These last weeks, Brazil has witnessed massive protests in which people are making different claims. What started as a series of demands related to public transportation has gone beyond and right now is disputed by left-wing and right-wing parties. Before the urban protests took place, some of the movements and organizations that have historically fought for land rights in the country took an important step in their popular claims: they created the Committee for the Defense of Territories against the Mining Industry.
This Committee was created in a critical moment regarding the mining industry in Brazil. Last 18th of June, President Dilma Roussef sent to Parliament the text with the proposal for a new code on mining, an issue that has been discussed about for many years, as Carlos Bittencourt explains in a telephone interview with Real World Radio. He is a mining researcher at the Brazilian Institute of Social and Economic Analyses (Ibase).

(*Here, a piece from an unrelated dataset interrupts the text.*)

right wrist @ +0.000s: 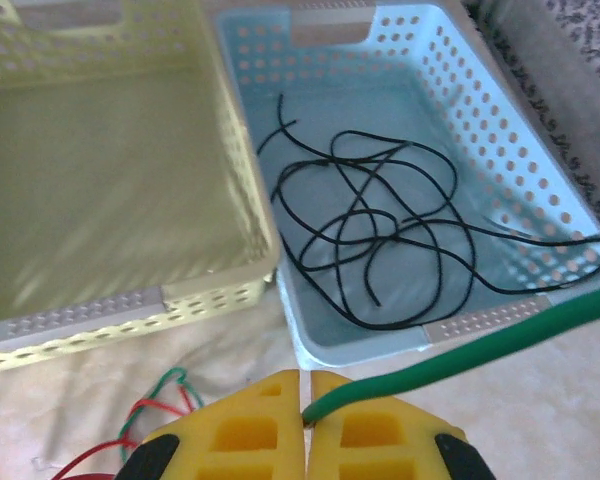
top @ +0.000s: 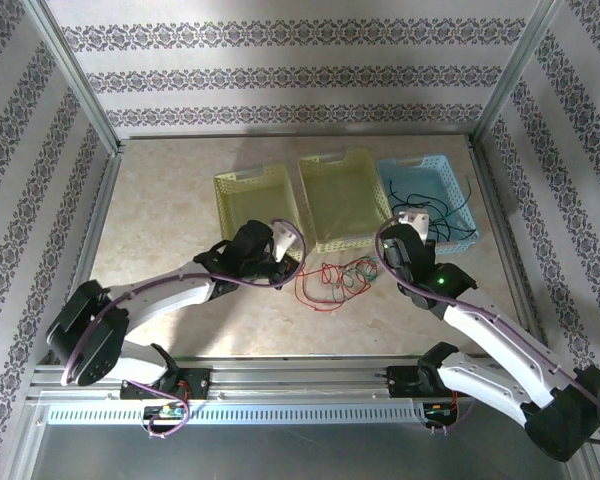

Firstly, Bittencourt stressed the fact that the civil society did not have access to the text of the new code until it was sent to Parliament (it was treated as a “secret” project). According to Bittencourt, the Government officially presented it as “code on production that was not created to impose limits to the expansion process of the mining industry in Brazil, but rather the contrary, as its objective is to promote mining expansion even further.”
With this general overview, last 29th of May some 50 social organizations from all over the country, formed by environmentalists, peasant movements, communities affected by the mining industry, NGOs and academics, launched a platform of resistance against the mining industry.
How does the mining industry affect Brazil and to what extent?
When asked about the different impacts that big mining companies cause and have historically caused in Brazil, Bittencourt classifies three types of impacts: environmental, economic and in the social community.
Regarding the first of the impacts, he explained that the main problems identified are the pollution of water springs and deforestation. As for the impact on communities, he underlined the disparity between the size of mining projects and the municipalities that receive them. This means the population has to organize itself completely towards mining, and no chances are given to other activities such as peasant agriculture. In other cases, communities are directly displaced, a fact that is especially serious for indigenous communities, since that means a step back in law. In fact, a law that forbids mining activities in indigenous territories is to be modified.
Finally, on the economic front, it has been underlined that the importance that the mining industry (especially iron) has achieved in Brazil these last years in terms of exports is causing the economy of the country to go back to a primary-sector state. This fact makes the country vulnerable to volatilities in international ore prices.